§ Dataset section:

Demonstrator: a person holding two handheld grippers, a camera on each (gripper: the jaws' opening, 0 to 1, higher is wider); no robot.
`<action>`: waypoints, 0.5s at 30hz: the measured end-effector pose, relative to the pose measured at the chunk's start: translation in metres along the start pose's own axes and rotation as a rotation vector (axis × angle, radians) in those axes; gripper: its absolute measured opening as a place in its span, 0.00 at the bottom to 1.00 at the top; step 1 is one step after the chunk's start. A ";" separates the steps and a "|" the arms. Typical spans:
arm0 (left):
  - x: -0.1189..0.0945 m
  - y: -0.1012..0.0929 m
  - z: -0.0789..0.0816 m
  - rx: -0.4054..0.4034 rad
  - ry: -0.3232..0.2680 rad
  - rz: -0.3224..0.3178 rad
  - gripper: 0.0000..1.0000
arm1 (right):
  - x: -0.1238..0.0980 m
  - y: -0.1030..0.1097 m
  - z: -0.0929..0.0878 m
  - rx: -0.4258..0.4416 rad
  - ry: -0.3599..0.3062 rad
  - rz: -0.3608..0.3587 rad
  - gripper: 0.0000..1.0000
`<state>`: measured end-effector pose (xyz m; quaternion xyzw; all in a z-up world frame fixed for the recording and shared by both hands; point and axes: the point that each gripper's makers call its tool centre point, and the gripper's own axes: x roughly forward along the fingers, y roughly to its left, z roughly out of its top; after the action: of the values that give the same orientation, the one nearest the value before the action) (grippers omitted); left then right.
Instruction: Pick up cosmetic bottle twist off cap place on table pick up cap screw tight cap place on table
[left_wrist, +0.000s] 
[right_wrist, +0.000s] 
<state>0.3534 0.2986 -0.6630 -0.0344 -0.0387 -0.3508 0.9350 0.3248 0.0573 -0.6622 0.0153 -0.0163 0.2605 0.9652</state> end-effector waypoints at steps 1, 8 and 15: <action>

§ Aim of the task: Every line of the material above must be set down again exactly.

§ Expected answer:
Demonstrator: a person holding two handheld grippers, a camera on each (gripper: the jaws' opening, 0 to 1, higher is wider); no robot.
`<action>`: waypoints, 0.5s at 30hz: the measured end-effector pose, relative to the pose measured at the chunk's start: translation in metres along the start pose's own axes and rotation as a rotation vector (axis × angle, radians) in those axes; gripper: its absolute measured opening as a place in its span, 0.00 at the bottom to 1.00 at the top; step 1 is one step after the chunk's start. A ";" separates the steps and a "|" the arms. Typical spans:
arm0 (left):
  - x: -0.1189..0.0945 m
  - y: -0.1012..0.0929 m
  - z: -0.0789..0.0816 m
  - rx: -0.4054..0.4034 rad
  - ry: -0.3232..0.2680 rad
  - rz: -0.3224..0.3178 rad
  - gripper: 0.0000..1.0000
arm1 (right):
  - x: -0.1238..0.0980 m
  - y: -0.1030..0.1097 m
  - z: -0.0929..0.0878 m
  - rx: -0.4258..0.4416 rad
  - ry: -0.3599..0.3062 rad
  - rz: -0.3608..0.3587 rad
  - gripper: 0.0000..1.0000
`<state>`: measured end-effector pose (xyz m; quaternion xyzw; all in a z-up world frame fixed for the recording and shared by both hands; point and axes: the point that each gripper's makers call its tool centre point, and the gripper's own axes: x roughly forward along the fingers, y roughly to its left, z roughly out of its top; after the action: of the values that give the same orientation, the one nearest the value before the action) (grippers omitted); left then right.
Instruction: Pick up cosmetic bottle twist off cap place on table pick up cap screw tight cap place on table
[left_wrist, +0.000s] 
[right_wrist, +0.000s] 
<state>0.3534 0.2986 -0.6630 -0.0344 -0.0387 -0.3508 0.9350 0.3248 0.0573 -0.6622 0.0153 -0.0163 0.2605 0.9652</state> end-effector waypoints at steps 1, 8 and 15: <action>

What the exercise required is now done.